Even if you have no concern about spiritual matters are and, say, are just pursuing success in your career, you are still gambling. First, you don’t know that apathy about spiritual things is an appropriate attitude to have. What if it isn’t? What if your eternity really is at stake? Second, you don’t know that achieving success will really make you happy. In fact, there is a lot of empirical evidence that it doesn’t-millions of people who’ve achieved it and will testify that it didn’t fulfill them.

Fact is, everyone is gambling. Even you. This is what Sheldon Vanauken realized when he was considering the claims of Christ:

In my old easy-going theism, I had regarded Christianity as a sort of fairy tale; and I had neither accepted nor rejected Jesus, since I had never, in fact, encountered him. Now I had. The position was not, as I had been comfortably thinking all these months, merely a question of whether I was to accept the Messiah or not. It was a question of whether I was to accept Him-or reject. My God! There was a gap behind me too. Perhaps the leap to acceptance was a horrifying gamble—but what of the leap to rejection? There might be no certainty that Christ was God—but, by God, there was no certainty that He was not.1

If you think Christianity requires a “leap of faith” (a phrase I hate, and that I rarely use), you need to admit that rejecting Christianity also requires a “leap of faith.” You don’t know with mathematical certainty that Christianity is true. But you also don’t know that it isn’t. Either way, you are taking a leap.

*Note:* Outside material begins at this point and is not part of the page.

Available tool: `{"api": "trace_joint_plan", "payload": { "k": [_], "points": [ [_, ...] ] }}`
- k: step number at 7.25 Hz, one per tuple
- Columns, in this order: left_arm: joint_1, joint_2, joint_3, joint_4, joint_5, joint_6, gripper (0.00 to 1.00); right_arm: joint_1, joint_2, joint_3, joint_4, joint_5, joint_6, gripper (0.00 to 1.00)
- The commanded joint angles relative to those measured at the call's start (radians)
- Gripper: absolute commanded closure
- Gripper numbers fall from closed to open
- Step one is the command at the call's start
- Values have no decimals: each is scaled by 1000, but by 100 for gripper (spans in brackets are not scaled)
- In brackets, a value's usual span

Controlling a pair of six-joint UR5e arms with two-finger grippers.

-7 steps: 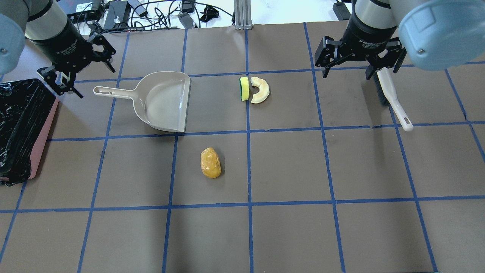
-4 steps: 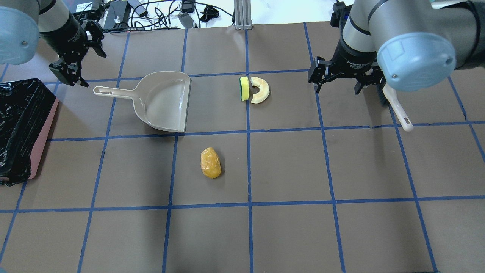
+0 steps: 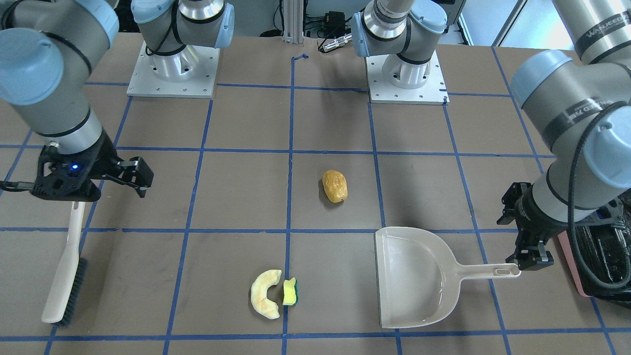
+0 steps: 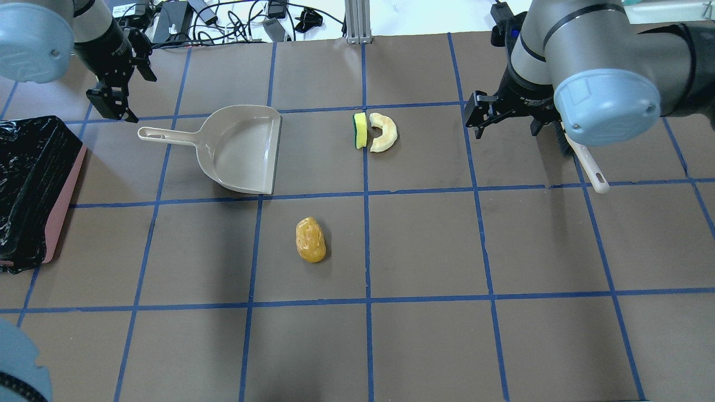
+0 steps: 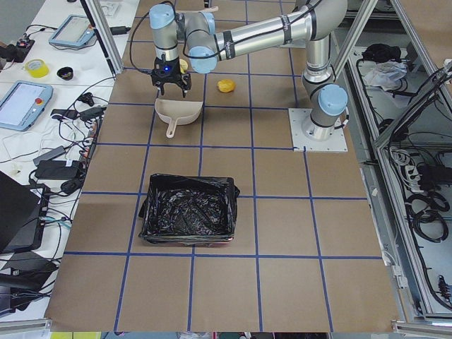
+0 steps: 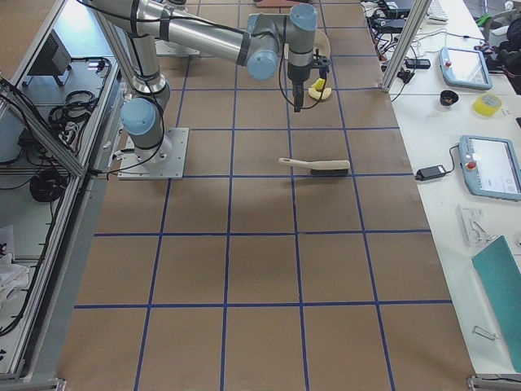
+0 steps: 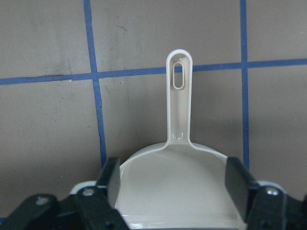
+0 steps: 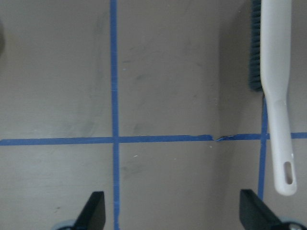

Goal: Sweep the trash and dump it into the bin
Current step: 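Grasp the dustpan handle with the left gripper while the right gripper grasps the brush handle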

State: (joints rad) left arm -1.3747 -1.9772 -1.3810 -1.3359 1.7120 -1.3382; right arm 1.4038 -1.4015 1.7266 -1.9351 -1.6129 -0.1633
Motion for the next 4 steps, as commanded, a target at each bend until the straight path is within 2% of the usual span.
{"api": "trace_joint_plan", "payload": {
  "k": [1, 2, 4],
  "points": [
    [-1, -70, 14, 1, 50, -27, 30, -133, 71, 19, -65, -5, -137, 4],
    [0, -92, 14, 3, 86, -29, 33, -175, 87, 30, -105, -15, -174, 4],
    [0, -135, 11, 51, 83, -39, 33, -190, 156, 30, -192, -25, -190, 3]
  ]
}}
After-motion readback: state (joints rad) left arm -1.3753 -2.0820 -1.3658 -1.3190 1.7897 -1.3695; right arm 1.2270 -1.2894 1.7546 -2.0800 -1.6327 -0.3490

What does that mean? It means that—no matter what your present beliefs—you are wagering. You are betting your life. You do not know that your view is true. So, you are already gambling.

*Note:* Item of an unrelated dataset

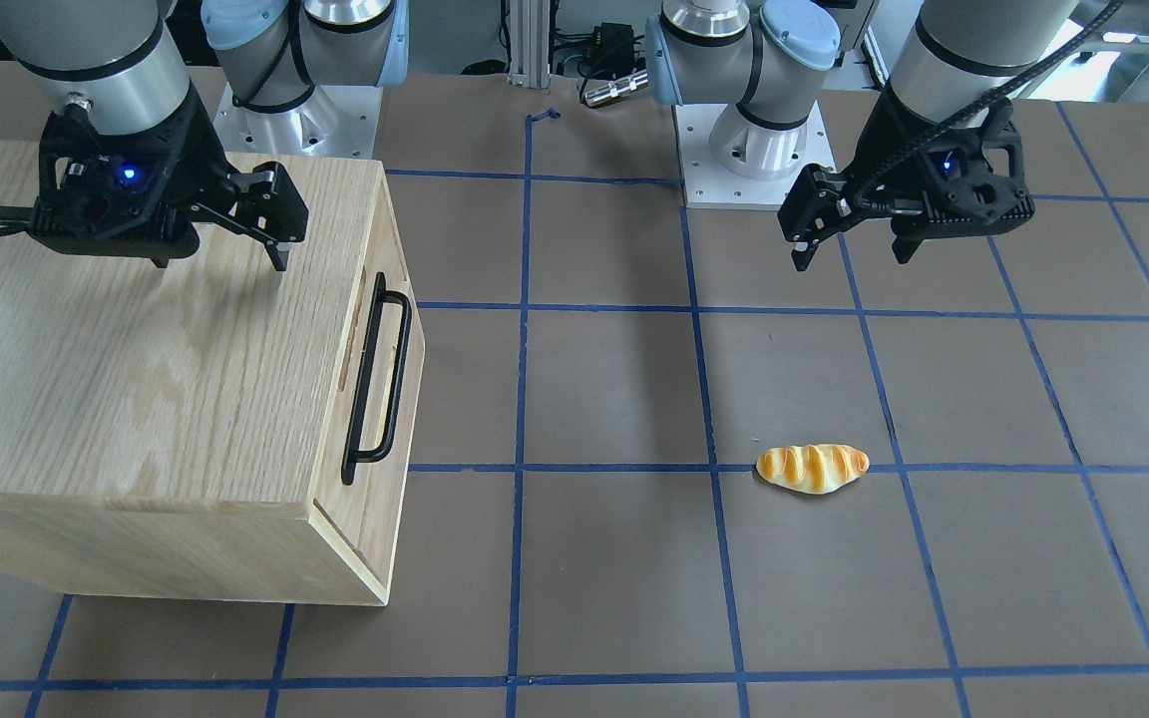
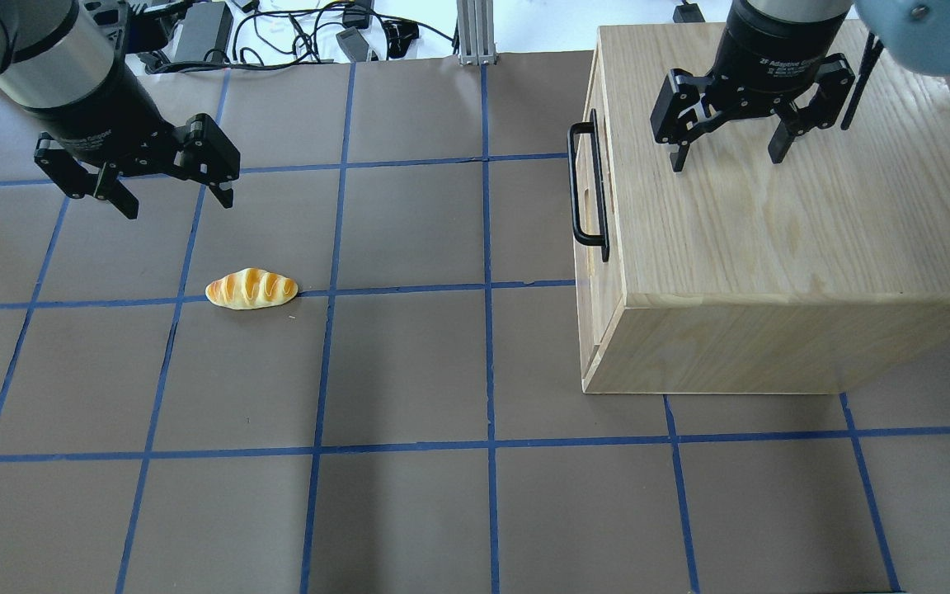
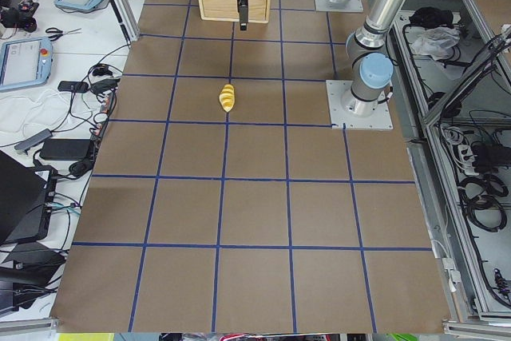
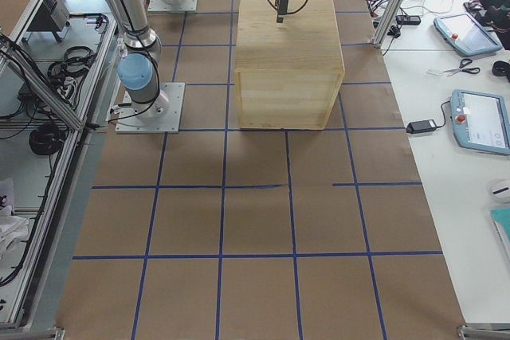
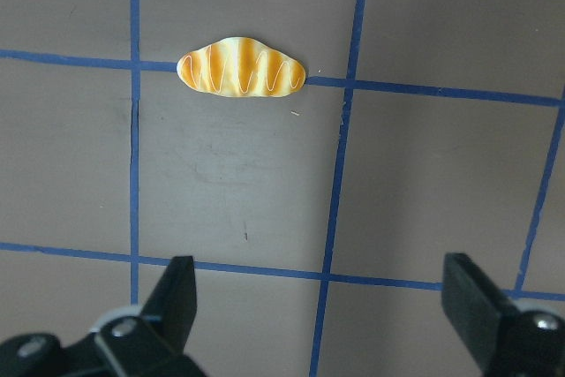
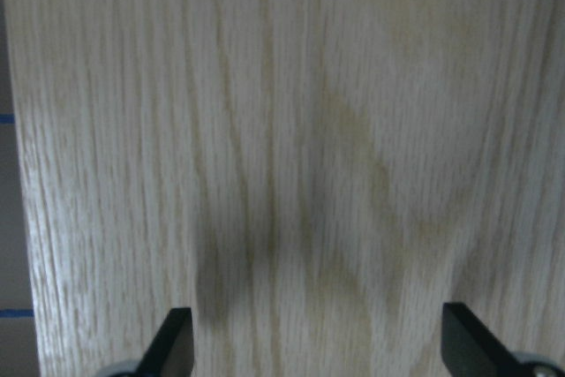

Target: Open upper drawer

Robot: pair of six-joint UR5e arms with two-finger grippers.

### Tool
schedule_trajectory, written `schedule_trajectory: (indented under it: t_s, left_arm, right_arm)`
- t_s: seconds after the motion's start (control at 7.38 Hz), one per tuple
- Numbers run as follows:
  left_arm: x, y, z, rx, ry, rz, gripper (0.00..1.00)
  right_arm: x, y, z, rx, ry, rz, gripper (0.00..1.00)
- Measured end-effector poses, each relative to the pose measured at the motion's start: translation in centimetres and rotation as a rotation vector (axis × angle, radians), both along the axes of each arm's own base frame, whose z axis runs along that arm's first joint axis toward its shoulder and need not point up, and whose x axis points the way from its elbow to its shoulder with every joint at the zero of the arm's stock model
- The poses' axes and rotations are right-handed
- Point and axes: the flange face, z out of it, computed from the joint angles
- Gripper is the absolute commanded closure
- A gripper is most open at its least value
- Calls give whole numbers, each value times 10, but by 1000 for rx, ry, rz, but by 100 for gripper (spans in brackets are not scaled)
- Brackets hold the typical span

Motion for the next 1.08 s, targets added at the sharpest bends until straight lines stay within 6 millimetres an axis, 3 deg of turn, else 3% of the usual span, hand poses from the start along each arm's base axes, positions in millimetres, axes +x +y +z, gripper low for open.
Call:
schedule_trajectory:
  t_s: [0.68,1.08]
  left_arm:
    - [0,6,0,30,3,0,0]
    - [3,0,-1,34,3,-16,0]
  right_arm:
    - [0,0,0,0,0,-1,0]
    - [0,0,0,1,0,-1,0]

The dice have been thrown, the cards have been dealt, and you already have your ante on the table. The ante is what we call your life, and you are betting it all. Why don’t you admit this to yourself—admit that you are gambling—and actually play to win?

It is time for you to figure out what you believe.

The stakes are as high as you could possibly imagine. What if Jesus really is right and there is such a thing as an eternal afterlife as he has described it? Then, if you reject him, according to Jesus’ own words, you face a conscious misery for eternity. You have lost everything.

But what if it turns out that atheism is true and you give your whole life to Jesus and it turns out to be false? What if there is nothing beyond the grave but total oblivion? What have you lost then? Nothing, because your life was ultimately meaningless anyway.

 

 


1. Sheldon Vanauken, A Severe Mercy (San Francisco: HarperSanFrancisco, 1987), 98-99.